The Planet Phuket Project: Hunt for a Lee Kuan Yew Solution

Saturday, March 5, 2011
LEE KUAN YEW was the benevolent dictator who founded Singapore, just the kind of leader that Phuket needs right now to preserve its natural attributes, obliterate greed and corruption, and ensure that the island has a future for generations to come.

So a Phuketwan team recently went to Singapore in search of a mechanism for rescuing Phuket. We found someone who is no savior, but who is a Thai, who has some excellent ideas, and who is willing to help Phuket find its own answers.

At Singapore's Lee Kuan Yew School of Public Policy we encountered Ora-orn Poocharoen, the Assistant Dean for Student Affairs, who undertook to see if she could give Phuket what it needs.

The upshot is that LKY will consider sending senior students - only masters degree and post-graduate scholars study at the school - as interns to Phuket for up to one year to investigate specific issues, and to offer solutions and ways of looking at helping Phuket achieve what it needs.

On returning to Phuket, we put the concept to the chief executive of the Phuket Provincial Administrative Organisation, Paiboon Upatising, who welcomed acting as the client organisation to oversee investigations.

Over the coming days, Phuketwan will be publishing excerpts from our conversation with Ajarn Ora-orn, bringing readers on-board with the scale and scope of what's involved, and what the gains could be for Phuket.

Phuketwan has always insisted that its journalists have no shortage of questions.

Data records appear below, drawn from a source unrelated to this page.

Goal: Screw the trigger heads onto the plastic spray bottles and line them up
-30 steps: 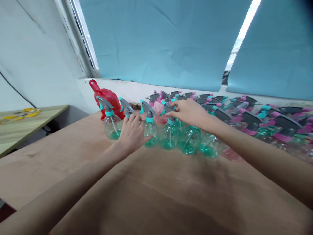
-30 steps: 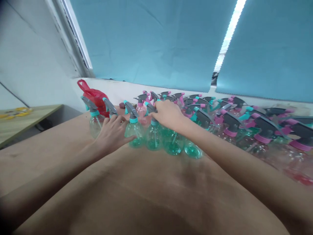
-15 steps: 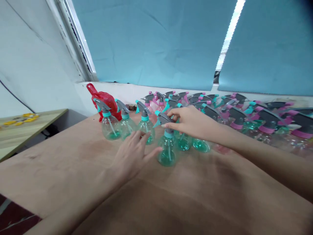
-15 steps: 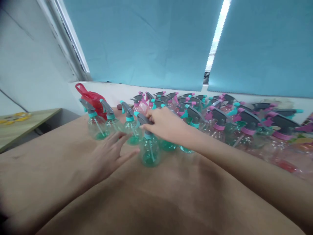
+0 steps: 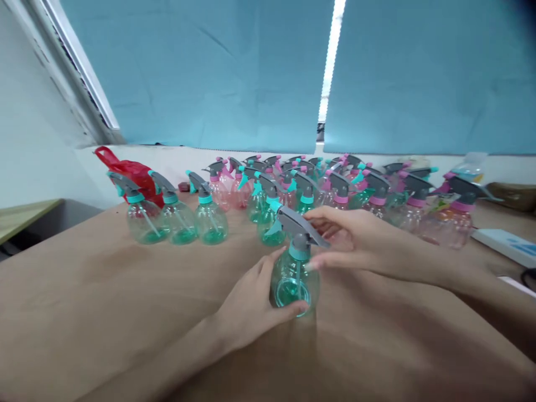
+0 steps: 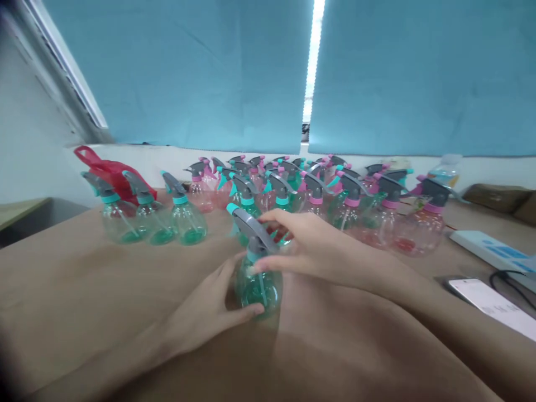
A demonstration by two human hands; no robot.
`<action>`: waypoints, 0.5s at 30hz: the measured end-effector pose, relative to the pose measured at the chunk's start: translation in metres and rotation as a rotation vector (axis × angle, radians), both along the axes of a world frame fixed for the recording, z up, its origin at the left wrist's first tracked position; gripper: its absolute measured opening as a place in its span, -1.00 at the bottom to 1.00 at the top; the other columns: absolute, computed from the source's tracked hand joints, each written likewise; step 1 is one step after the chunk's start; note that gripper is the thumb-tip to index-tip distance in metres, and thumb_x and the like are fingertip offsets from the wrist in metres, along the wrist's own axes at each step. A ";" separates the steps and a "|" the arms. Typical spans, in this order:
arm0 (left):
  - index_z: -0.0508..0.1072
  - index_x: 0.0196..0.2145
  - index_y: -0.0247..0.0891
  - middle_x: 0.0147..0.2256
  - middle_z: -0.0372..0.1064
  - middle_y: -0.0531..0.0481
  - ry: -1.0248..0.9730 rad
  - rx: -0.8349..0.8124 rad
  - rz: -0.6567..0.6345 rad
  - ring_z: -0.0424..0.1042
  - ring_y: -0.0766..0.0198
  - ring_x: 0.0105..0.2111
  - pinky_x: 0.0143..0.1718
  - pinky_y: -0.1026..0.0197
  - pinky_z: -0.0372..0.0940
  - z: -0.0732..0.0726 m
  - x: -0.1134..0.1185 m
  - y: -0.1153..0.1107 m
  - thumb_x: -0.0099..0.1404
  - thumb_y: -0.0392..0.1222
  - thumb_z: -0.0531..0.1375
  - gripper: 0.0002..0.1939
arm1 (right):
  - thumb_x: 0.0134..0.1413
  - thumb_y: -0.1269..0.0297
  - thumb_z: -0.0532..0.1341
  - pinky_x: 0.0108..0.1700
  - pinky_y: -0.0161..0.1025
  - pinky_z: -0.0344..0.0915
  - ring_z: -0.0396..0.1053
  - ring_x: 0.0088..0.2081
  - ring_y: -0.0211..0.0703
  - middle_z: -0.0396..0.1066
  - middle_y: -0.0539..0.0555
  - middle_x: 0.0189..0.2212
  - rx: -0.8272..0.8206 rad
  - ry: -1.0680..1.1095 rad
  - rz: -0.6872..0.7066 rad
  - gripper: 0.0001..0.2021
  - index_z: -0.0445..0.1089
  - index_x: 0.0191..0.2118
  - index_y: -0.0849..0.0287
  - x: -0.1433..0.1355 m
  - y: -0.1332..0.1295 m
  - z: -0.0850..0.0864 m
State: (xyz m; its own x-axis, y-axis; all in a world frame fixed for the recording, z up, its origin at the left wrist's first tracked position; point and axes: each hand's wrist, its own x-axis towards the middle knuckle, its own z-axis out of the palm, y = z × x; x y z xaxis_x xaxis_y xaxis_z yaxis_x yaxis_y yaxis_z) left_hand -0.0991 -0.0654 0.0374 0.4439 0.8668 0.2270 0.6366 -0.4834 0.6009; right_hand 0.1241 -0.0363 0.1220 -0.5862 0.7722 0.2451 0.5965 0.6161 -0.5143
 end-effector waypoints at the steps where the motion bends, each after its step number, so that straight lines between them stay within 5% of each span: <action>1: -0.03 0.25 -0.09 0.19 0.14 -0.10 -0.009 -0.012 -0.025 0.18 -0.07 0.16 0.11 -0.10 0.15 0.000 0.006 0.001 0.18 0.10 0.27 -0.19 | -0.10 -0.04 0.31 -0.06 -0.18 0.32 0.37 -0.02 -0.07 0.38 0.06 0.03 -0.022 0.026 0.000 -0.37 0.24 0.10 0.09 0.011 0.000 -0.006; 6: -0.02 0.25 -0.08 0.21 0.10 -0.09 -0.074 -0.002 -0.131 0.15 -0.01 0.18 0.14 -0.08 0.13 -0.006 0.038 0.009 0.16 0.06 0.31 -0.17 | -0.13 0.18 0.37 0.03 -0.14 0.28 0.27 0.09 -0.02 0.32 0.04 0.05 -0.114 0.186 0.033 -0.39 0.21 0.09 0.00 0.042 0.005 -0.035; 11: -0.03 0.26 -0.13 0.23 0.08 -0.13 -0.087 0.044 -0.204 0.09 -0.04 0.21 0.19 -0.10 0.05 -0.012 0.068 0.022 0.11 0.10 0.34 -0.10 | -0.05 0.20 0.32 -0.25 -0.21 0.34 0.38 -0.22 -0.12 0.38 0.01 -0.22 -0.153 0.429 -0.049 -0.54 0.23 0.00 0.01 0.039 0.010 -0.045; 15: -0.07 0.27 -0.15 0.26 -0.01 -0.16 -0.104 0.076 -0.282 -0.02 -0.08 0.25 0.22 -0.12 -0.02 -0.014 0.081 0.037 0.10 0.13 0.33 -0.05 | 0.02 0.20 0.29 -0.19 -0.16 0.32 0.37 -0.21 -0.13 0.34 -0.01 -0.26 -0.182 0.623 -0.035 -0.67 0.24 -0.09 0.04 0.036 0.021 -0.051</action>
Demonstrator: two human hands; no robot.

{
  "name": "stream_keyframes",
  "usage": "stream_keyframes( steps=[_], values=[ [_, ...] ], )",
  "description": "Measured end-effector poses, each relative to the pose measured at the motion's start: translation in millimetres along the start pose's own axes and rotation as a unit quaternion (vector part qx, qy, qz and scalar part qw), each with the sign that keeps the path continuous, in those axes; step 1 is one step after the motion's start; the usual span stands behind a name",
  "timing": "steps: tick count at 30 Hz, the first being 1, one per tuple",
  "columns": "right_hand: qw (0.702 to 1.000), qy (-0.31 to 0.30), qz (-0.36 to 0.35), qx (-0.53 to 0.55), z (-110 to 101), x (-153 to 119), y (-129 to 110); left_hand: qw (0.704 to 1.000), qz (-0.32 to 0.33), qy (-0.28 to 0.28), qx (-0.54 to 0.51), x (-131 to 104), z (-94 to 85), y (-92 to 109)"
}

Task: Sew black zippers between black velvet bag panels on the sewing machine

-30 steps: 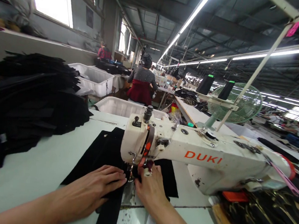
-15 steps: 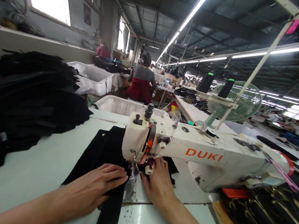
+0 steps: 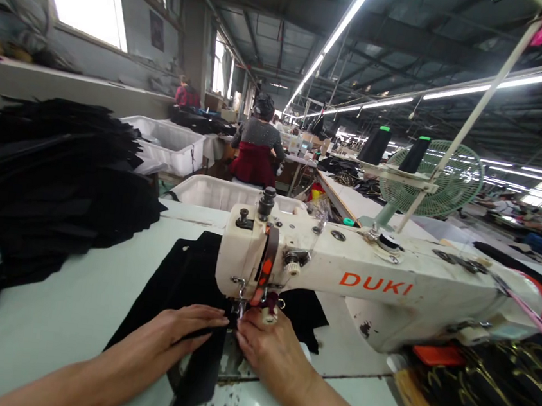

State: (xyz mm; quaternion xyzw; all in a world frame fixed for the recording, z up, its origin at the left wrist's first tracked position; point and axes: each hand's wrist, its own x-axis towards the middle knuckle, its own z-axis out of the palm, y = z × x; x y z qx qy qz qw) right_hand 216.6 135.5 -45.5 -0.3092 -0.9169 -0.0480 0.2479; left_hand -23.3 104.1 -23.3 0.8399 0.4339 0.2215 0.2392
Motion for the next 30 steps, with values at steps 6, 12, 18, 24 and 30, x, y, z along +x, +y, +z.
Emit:
stream_keyframes(
  steps=[6, 12, 18, 24, 30],
  values=[
    [1.000, 0.012, 0.008, 0.000, 5.5, -1.4, 0.7, 0.998, 0.034, -0.028, 0.038, -4.3, 2.3, -7.6],
    [0.998, 0.055, 0.009, 0.003, 11.1, -3.4, 0.0, 0.973, 0.137, -0.050, 0.176, -2.7, 5.3, -1.6],
    [0.996, 0.090, 0.006, -0.007, 20.4, -5.2, 0.8, 0.966, 0.149, -0.052, 0.203, 4.7, 0.9, 2.0],
    [0.992, 0.123, 0.001, -0.003, 23.9, -7.5, 2.9, 0.965, 0.153, -0.047, 0.209, 10.1, -7.9, 9.4],
    [0.990, 0.138, 0.006, 0.004, 19.7, -4.1, 1.8, 0.955, 0.167, -0.019, 0.246, 13.9, -4.6, 3.2]
  ],
)
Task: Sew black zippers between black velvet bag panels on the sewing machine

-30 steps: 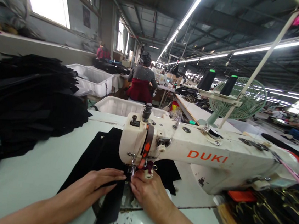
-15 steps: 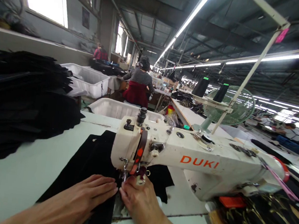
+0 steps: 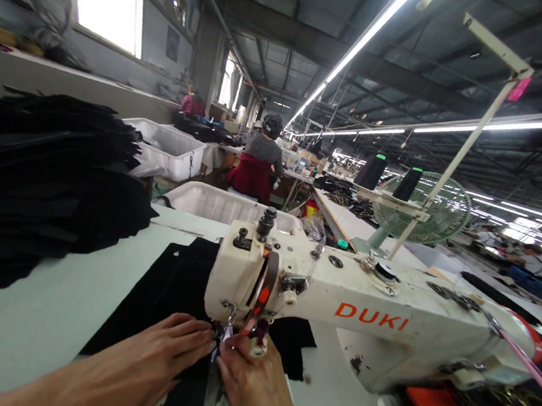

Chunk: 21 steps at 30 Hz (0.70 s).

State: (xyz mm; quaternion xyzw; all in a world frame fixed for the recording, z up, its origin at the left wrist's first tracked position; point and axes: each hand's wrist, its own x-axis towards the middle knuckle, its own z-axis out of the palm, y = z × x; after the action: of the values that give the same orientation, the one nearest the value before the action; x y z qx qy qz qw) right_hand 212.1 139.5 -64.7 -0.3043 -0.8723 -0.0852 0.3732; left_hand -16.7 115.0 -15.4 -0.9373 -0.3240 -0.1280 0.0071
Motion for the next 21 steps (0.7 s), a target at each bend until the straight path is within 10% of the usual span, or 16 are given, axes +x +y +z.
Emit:
stream_keyframes(
  steps=[13, 21],
  values=[
    [0.998, 0.016, 0.032, 0.050, -8.4, 5.7, -0.1, 0.998, 0.024, 0.047, 0.041, 1.4, 0.2, 0.8],
    [0.990, -0.041, 0.000, 0.137, -34.9, 14.0, 0.8, 0.999, -0.032, -0.020, -0.008, 1.3, -13.6, 10.9]
  ],
)
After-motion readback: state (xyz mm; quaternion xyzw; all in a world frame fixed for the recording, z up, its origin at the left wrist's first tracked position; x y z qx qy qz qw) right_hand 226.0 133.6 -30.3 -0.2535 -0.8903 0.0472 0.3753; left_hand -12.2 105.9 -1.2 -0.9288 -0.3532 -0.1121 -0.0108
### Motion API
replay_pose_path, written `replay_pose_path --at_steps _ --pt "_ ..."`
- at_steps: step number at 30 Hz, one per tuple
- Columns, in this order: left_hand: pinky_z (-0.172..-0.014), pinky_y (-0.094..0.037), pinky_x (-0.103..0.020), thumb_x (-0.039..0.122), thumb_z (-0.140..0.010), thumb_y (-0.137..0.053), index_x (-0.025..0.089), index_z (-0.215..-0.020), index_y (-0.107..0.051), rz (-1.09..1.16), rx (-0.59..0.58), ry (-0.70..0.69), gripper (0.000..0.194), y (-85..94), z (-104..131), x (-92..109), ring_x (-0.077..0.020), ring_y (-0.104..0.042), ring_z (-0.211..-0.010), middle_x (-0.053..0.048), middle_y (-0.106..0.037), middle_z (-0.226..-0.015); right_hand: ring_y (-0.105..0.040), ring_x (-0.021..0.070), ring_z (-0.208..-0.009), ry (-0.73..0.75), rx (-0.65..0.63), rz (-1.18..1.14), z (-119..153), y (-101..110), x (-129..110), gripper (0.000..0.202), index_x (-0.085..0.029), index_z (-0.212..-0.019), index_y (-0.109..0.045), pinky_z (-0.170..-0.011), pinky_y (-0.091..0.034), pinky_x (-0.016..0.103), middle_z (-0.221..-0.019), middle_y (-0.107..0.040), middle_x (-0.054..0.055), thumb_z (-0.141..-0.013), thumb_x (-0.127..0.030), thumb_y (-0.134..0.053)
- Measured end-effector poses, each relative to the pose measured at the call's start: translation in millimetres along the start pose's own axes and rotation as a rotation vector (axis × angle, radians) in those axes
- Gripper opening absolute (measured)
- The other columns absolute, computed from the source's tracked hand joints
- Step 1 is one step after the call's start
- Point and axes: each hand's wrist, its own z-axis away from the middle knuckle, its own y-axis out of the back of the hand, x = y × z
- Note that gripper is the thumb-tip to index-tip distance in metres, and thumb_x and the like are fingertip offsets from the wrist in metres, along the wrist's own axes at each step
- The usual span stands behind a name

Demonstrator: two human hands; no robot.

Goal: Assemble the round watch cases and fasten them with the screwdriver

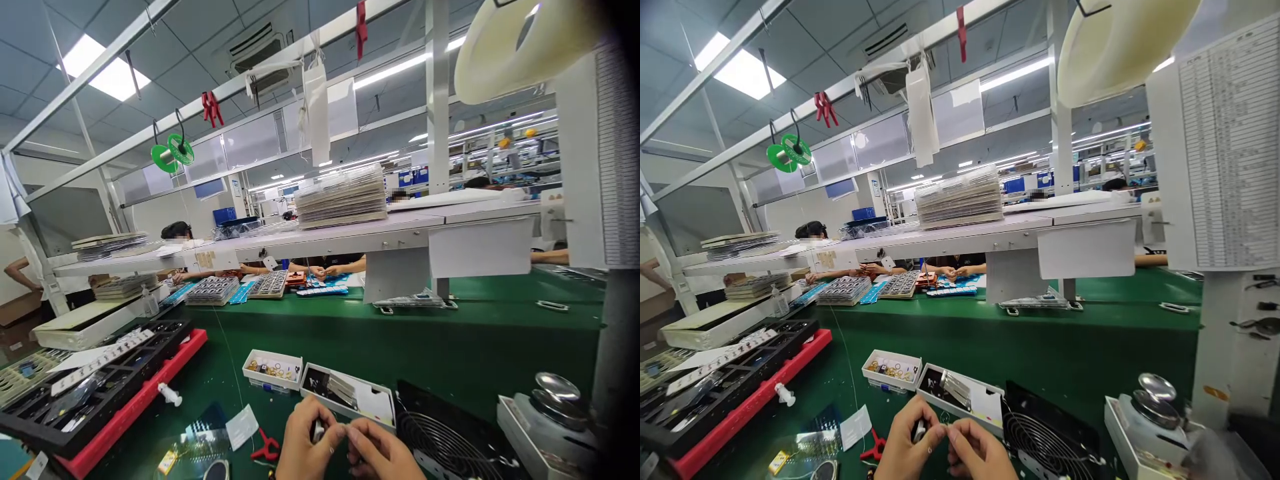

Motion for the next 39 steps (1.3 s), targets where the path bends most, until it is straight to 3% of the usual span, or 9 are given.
replay_pose_path --at_steps 5,9,11,13,17,22,26,34,39 --pt "-0.07 -0.033 -0.031 0.071 -0.084 -0.063 0.019 -0.072 -0.054 0.05 -0.01 0.035 0.054 -1.2 1.4 5.7 -0.017 -0.044 -0.074 -0.003 -0.053 -0.078 -0.064 0.0237 -0.074 0.052 0.009 0.036 -0.5 1.0 2.8 0.066 -0.02 -0.071 -0.065 -0.069 -0.057 0.034 -0.071 -0.061 0.004 -0.06 -0.084 -0.076" --pt "-0.055 -0.022 -0.027 0.073 -0.075 -0.066 0.022 -0.078 -0.045 0.353 -0.103 0.364 0.055 4.2 -0.4 9.9 -0.011 -0.032 -0.058 0.005 -0.039 -0.066 -0.063 0.0235 -0.072 0.102 0.054 0.086 2.7 2.6 -3.2 0.064 -0.021 -0.072 -0.065 -0.073 -0.057 0.035 -0.071 -0.063 0.005 -0.065 -0.084 -0.072" --pt "-0.052 -0.016 -0.025 0.058 -0.072 -0.07 0.022 -0.083 -0.047 0.543 -0.152 0.508 0.044 10.5 0.3 14.4 -0.0091 -0.031 -0.058 0.005 -0.04 -0.07 -0.063 0.0241 -0.075 0.114 0.098 0.111 4.8 5.2 -6.9 0.061 -0.021 -0.075 -0.066 -0.076 -0.056 0.036 -0.073 -0.064 0.005 -0.069 -0.082 -0.071" --pt "-0.052 -0.019 -0.023 0.032 -0.062 -0.073 0.02 -0.091 -0.054 0.678 -0.179 0.552 0.036 16.9 1.5 19.5 -0.0089 -0.04 -0.065 0.003 -0.048 -0.083 -0.064 0.025 -0.08 0.125 0.114 0.133 6.4 8.9 -9.5 0.057 -0.021 -0.079 -0.067 -0.08 -0.055 0.036 -0.078 -0.066 0.005 -0.074 -0.078 -0.07" --pt "-0.068 -0.041 -0.022 0.008 -0.052 -0.072 0.021 -0.11 -0.063 0.719 -0.261 0.548 0.06 23.2 2.9 24.6 -0.0147 -0.056 -0.095 -0.004 -0.057 -0.112 -0.063 0.0235 -0.086 0.134 0.083 0.163 8.5 15.3 -12.8 0.046 -0.02 -0.089 -0.069 -0.082 -0.054 0.035 -0.09 -0.067 0.005 -0.085 -0.066 -0.067" --pt "-0.101 -0.047 -0.036 0.022 -0.079 -0.083 0.023 -0.121 -0.061 0.674 -0.416 0.436 0.047 21.7 6.5 22.0 -0.0205 -0.057 -0.114 -0.007 -0.06 -0.12 -0.064 0.021 -0.093 0.167 -0.004 0.115 16.3 13.7 -24.1 0.032 -0.021 -0.09 -0.069 -0.082 -0.055 0.031 -0.098 -0.068 0.004 -0.093 -0.052 -0.065" --pt "-0.115 -0.041 -0.042 0.023 -0.085 -0.083 0.024 -0.12 -0.062 0.726 -0.465 0.354 0.041 20.7 7.0 20.7 -0.0189 -0.057 -0.121 -0.005 -0.06 -0.127 -0.066 0.0184 -0.091 0.198 -0.026 0.074 23.4 12.7 -32.5 0.023 -0.021 -0.085 -0.067 -0.079 -0.057 0.028 -0.098 -0.068 0.003 -0.095 -0.042 -0.065" --pt "-0.114 -0.047 -0.048 0.025 -0.085 -0.083 0.025 -0.117 -0.064 0.778 -0.471 0.365 0.038 20.0 4.2 29.2 -0.0214 -0.059 -0.123 -0.005 -0.06 -0.127 -0.068 0.0155 -0.089 0.291 0.0 0.159 27.9 17.9 -35.5 0.012 -0.023 -0.085 -0.068 -0.077 -0.06 0.025 -0.096 -0.07 0.0 -0.095 -0.026 -0.063" --pt "-0.107 -0.051 -0.041 0.031 -0.084 -0.085 0.025 -0.118 -0.063 0.741 -0.472 0.384 0.041 19.1 4.6 26.2 -0.0203 -0.06 -0.118 -0.004 -0.061 -0.123 -0.069 0.0136 -0.09 0.557 0.083 0.379 29.4 17.5 -30.9 0.011 -0.024 -0.093 -0.069 -0.078 -0.056 0.025 -0.099 -0.072 -0.002 -0.098 -0.017 -0.063"
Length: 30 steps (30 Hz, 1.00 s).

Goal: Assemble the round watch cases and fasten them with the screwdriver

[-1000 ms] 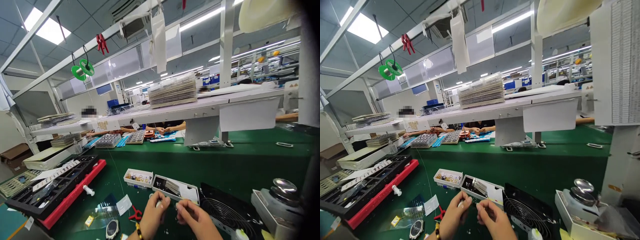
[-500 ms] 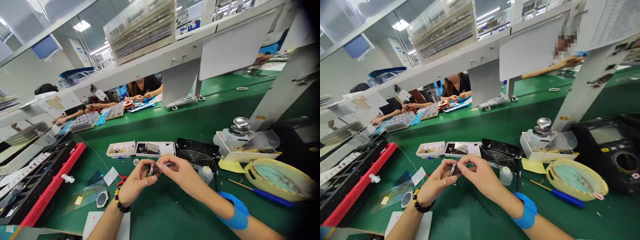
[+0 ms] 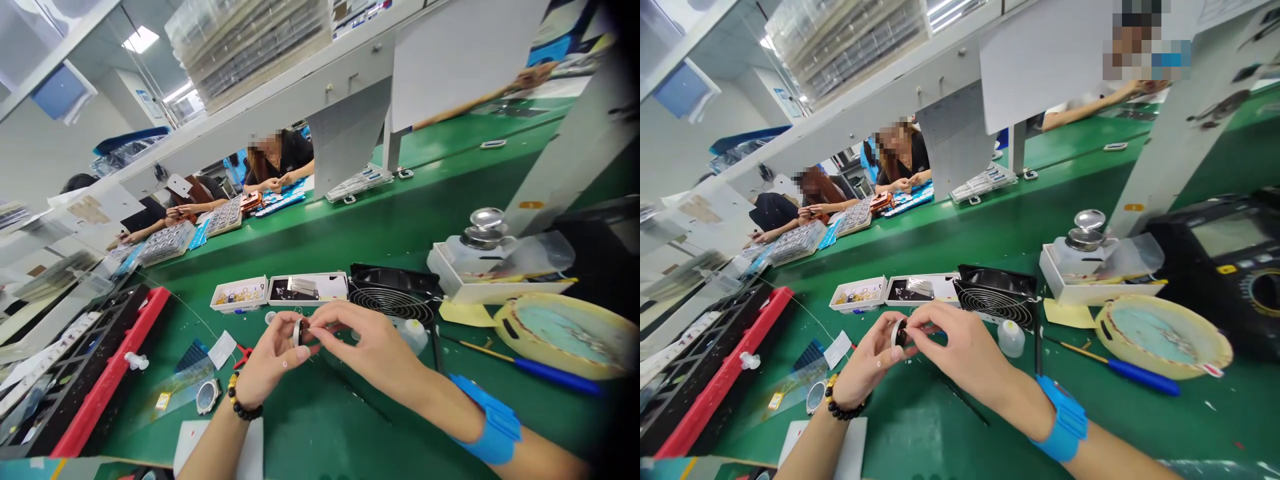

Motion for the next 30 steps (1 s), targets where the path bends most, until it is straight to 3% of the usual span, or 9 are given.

In the Lee Kuan Yew School of Public Policy, we may just have found an organisation that can sensibly provide some answers.

To go to Singapore is by no means intended as a slight to those people in Thailand who probably have some of the answers that Phuket needs, too. The issues on Phuket, though, are particularly complex and growing more intense as pressures mount, especially on the environment, and especially on administrators.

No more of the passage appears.